◆ WHAT TO WORK ON
Every line containing the string "reshaped" is to be copied from the records.

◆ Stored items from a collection
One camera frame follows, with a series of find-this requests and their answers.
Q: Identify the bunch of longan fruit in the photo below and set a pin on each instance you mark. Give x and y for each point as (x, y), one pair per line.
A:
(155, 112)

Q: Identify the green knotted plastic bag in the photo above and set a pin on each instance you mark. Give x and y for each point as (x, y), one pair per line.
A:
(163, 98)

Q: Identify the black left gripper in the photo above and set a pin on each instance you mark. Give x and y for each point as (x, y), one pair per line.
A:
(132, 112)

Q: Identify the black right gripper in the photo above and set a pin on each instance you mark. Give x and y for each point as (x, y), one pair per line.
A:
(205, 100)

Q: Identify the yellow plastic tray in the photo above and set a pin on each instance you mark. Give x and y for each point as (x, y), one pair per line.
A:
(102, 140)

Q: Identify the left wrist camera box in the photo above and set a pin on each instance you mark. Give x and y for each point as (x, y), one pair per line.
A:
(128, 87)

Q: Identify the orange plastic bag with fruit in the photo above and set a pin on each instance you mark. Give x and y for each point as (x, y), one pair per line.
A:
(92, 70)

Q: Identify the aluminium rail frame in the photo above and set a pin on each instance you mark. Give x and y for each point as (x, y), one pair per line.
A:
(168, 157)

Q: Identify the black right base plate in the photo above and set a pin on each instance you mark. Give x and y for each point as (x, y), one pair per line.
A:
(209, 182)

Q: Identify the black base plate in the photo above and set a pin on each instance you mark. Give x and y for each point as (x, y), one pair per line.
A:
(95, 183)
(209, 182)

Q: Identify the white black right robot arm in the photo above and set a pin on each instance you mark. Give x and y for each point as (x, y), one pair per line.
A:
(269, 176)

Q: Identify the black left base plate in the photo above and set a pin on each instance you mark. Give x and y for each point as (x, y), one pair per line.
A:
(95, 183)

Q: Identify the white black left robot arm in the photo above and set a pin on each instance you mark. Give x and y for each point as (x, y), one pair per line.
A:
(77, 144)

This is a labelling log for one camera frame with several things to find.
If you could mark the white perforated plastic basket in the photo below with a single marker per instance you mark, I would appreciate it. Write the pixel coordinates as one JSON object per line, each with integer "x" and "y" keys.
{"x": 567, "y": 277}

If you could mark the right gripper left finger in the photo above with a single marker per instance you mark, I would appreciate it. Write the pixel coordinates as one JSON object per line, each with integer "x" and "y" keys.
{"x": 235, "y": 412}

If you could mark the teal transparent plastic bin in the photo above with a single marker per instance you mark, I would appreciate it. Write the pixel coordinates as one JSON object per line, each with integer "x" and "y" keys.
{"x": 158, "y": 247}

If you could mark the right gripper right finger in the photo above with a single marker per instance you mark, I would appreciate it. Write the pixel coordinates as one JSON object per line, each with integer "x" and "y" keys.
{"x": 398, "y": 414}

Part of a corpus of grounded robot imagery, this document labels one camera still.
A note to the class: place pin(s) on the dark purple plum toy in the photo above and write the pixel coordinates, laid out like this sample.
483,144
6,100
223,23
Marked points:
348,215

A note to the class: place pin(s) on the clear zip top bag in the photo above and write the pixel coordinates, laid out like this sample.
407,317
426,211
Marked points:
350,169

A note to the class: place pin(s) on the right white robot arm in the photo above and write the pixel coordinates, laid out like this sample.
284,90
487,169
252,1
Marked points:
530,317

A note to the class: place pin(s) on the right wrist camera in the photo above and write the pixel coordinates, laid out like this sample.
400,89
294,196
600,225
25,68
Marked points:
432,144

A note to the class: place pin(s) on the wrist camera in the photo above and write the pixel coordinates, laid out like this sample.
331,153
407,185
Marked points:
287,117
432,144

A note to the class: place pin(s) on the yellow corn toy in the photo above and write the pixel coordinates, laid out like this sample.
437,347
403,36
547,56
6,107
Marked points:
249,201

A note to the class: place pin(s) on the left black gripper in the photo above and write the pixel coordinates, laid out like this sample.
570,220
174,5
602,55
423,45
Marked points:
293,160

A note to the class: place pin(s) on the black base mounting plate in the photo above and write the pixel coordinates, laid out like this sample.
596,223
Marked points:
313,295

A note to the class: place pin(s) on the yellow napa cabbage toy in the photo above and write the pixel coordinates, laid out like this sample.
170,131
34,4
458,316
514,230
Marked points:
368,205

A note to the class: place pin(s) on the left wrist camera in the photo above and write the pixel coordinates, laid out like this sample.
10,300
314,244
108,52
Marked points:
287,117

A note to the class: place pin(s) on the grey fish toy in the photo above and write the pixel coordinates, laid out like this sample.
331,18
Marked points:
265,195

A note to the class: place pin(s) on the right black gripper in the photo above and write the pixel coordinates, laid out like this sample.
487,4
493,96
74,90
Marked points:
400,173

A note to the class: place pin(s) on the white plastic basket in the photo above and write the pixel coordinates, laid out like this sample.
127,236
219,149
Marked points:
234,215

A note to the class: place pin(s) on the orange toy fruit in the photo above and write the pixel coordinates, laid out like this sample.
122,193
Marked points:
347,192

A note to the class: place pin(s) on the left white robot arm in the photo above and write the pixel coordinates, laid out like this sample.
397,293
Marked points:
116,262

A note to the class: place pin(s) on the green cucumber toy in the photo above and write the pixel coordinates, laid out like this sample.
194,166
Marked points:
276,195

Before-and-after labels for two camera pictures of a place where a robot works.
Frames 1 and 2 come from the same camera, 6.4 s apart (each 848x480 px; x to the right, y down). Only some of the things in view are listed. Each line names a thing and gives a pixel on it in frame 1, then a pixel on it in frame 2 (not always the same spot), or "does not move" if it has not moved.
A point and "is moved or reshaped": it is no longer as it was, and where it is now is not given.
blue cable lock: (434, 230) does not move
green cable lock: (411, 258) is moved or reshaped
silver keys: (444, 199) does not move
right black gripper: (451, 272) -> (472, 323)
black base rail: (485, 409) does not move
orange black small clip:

◆ WRITTEN ANSWER
A point and "is moved or reshaped": it is no longer as it was, and where it is now is not given.
green cable lock: (411, 258) is moved or reshaped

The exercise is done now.